2. Python set-up #

We are going to start by getting you set-up in Github and Codespaces. I’ll go through how our assignments are going to work in Github Classroom. These tools mean that you can do all of your coding in your browser using what are called Jupyter notebooks, but in an environment that acts like the common VS Code desktop setup, including version control with git and Github.

The Writing Code section from Coding for Economists is a great place to start. His Code Preliminaries section also introduces some important ideas, like IDEs, packages, and VS Code.

Then, I’ll discuss how to do a local install of our tools. I’ll get you set-up with the Anaconda distribution of Python, Jupyter notebooks, and VS Code. From VS Code, we can also use Jupyter notebooks. I would encourage you to get very comfortable with the Jupyter notebook format and VS Code.
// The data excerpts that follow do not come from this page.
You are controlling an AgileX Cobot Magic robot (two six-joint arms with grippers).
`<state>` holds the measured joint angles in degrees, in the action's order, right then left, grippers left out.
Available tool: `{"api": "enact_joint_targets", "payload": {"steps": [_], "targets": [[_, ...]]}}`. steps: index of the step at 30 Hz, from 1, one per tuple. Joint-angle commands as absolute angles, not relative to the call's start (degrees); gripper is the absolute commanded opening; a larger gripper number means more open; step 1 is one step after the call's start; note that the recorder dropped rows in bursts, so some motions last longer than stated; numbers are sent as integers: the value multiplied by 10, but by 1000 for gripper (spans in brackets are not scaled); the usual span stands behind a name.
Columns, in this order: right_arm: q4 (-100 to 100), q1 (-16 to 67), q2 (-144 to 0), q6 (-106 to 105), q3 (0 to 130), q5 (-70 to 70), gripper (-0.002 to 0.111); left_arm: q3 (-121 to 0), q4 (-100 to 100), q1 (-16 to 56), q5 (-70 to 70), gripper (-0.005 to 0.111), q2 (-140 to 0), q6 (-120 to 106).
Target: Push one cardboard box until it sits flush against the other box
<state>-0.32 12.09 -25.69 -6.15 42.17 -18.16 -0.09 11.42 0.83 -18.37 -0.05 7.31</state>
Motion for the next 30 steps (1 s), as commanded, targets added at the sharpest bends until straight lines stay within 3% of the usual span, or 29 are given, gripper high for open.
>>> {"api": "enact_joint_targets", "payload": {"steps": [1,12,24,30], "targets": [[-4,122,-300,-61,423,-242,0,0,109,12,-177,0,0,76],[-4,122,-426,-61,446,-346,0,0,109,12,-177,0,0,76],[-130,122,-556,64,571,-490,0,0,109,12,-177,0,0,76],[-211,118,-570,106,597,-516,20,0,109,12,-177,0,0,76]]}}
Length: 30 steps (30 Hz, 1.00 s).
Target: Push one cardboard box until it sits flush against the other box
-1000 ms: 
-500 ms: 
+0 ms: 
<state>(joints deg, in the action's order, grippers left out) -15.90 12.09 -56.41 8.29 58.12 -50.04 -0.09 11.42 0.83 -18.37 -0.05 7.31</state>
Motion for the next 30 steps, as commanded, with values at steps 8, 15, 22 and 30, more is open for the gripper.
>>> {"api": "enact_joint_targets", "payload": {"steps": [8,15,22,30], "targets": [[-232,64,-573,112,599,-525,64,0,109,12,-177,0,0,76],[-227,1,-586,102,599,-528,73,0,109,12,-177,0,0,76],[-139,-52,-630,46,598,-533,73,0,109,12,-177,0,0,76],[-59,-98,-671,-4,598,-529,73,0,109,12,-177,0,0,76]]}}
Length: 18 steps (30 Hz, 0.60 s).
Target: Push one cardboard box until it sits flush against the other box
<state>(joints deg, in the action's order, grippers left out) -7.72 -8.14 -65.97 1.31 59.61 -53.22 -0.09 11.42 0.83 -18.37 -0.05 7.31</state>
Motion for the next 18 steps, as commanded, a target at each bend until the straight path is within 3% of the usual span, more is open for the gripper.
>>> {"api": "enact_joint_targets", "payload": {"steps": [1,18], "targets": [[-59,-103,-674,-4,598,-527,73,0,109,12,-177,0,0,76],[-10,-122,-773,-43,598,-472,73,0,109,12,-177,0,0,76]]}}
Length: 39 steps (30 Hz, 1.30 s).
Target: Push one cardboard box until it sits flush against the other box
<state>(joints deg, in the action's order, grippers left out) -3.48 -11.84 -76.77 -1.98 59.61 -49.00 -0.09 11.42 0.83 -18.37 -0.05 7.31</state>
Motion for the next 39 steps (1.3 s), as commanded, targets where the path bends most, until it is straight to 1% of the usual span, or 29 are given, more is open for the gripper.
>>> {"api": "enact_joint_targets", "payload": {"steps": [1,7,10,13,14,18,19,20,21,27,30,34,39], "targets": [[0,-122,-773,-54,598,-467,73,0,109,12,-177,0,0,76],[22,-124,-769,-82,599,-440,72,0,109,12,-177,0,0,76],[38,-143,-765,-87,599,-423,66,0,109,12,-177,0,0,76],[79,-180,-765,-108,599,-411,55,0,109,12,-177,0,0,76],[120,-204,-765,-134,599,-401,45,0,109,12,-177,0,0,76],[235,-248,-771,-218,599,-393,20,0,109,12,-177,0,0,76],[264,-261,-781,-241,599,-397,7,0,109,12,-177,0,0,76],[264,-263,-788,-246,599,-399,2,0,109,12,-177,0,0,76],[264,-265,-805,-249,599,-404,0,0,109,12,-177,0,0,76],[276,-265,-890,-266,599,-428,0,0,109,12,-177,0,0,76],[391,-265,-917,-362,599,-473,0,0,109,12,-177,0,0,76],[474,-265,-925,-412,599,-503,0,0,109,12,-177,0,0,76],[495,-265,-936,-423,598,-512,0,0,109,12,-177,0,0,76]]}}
We’ll go over everything in class as well.

I will also show you other ways to use Jupyter notebooks, including Google Colab.

In the end, we’ll be using Jupyter notebooks. Whether you use the Jupyter in Codespaces, Google Colab, or VS Code is up to you. I’ll tend to use VS Code in class, whether that is my local install or in Github Codespaces. Both are full feature developed environment. Jupyter notebooks in Anaconda and Google Colab are more limited.

For the local install, you can start with this video of me discussing how to download Anaconda and VS Code.

You can read more about Python and its history in Chapter 1 of Python for Data Analysis, 3E. Chapter 2 discusses Python basics, like Jupyter notebooks, in detail.

Getting started in Python isn’t easy. Even if you’re coming from another programming background, like Java, or a statistical language, like R. Data scientist (and good Twitter follow) Vicki Boykis has written about why getting started in Python can be hard.

This is a nice article on a modern Python data “stack”, especially if you’re coming from R. Note how she suggests using seaborn and polars, two newer packages, in place of matplotlib and pandas.

Don’t get discouraged!

2.1. Other tools#

This course is focused on using Python (and the VS Code IDE, Markdown, etc.) to solve financial problems. However, if you’re interested in building a full set of data/analytics tools, you need to know more.

This article, also by Vicki Boykis, outlines the need to learn three additional tools: Git, SQL, and the command line. I use all three in my day-to-day work, though I’m far from an expert in any of them. If you are thinking about working with data as a career, you should know these three tools.

Our notes touch on SQL, which is the standard database query language.